▸ WHAT YOU HAVE TO DO
Output the lines below exactly, please, from the first line until the line with "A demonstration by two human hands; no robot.", counting both.

▸ MATERIAL PROVIDED
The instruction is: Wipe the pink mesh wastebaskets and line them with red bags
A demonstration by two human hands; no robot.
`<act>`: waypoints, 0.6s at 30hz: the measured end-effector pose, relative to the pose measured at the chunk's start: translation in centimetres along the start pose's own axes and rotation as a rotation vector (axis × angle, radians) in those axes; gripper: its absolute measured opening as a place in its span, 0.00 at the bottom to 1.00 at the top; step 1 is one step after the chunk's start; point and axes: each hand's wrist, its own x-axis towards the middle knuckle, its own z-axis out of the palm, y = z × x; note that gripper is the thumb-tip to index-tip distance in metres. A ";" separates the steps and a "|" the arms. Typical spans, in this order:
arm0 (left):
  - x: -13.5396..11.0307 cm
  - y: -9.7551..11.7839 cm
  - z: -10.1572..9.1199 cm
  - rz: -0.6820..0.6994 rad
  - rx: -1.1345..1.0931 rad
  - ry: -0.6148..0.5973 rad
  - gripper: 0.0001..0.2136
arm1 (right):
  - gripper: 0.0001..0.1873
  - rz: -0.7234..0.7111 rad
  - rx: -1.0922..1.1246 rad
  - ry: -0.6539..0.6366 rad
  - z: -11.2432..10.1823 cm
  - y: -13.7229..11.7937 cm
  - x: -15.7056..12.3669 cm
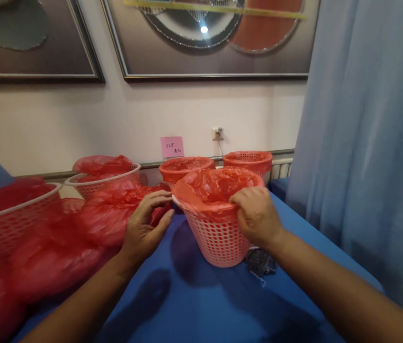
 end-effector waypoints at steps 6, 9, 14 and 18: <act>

▸ EXERCISE RESPONSE
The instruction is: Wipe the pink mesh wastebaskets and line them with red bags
A demonstration by two human hands; no robot.

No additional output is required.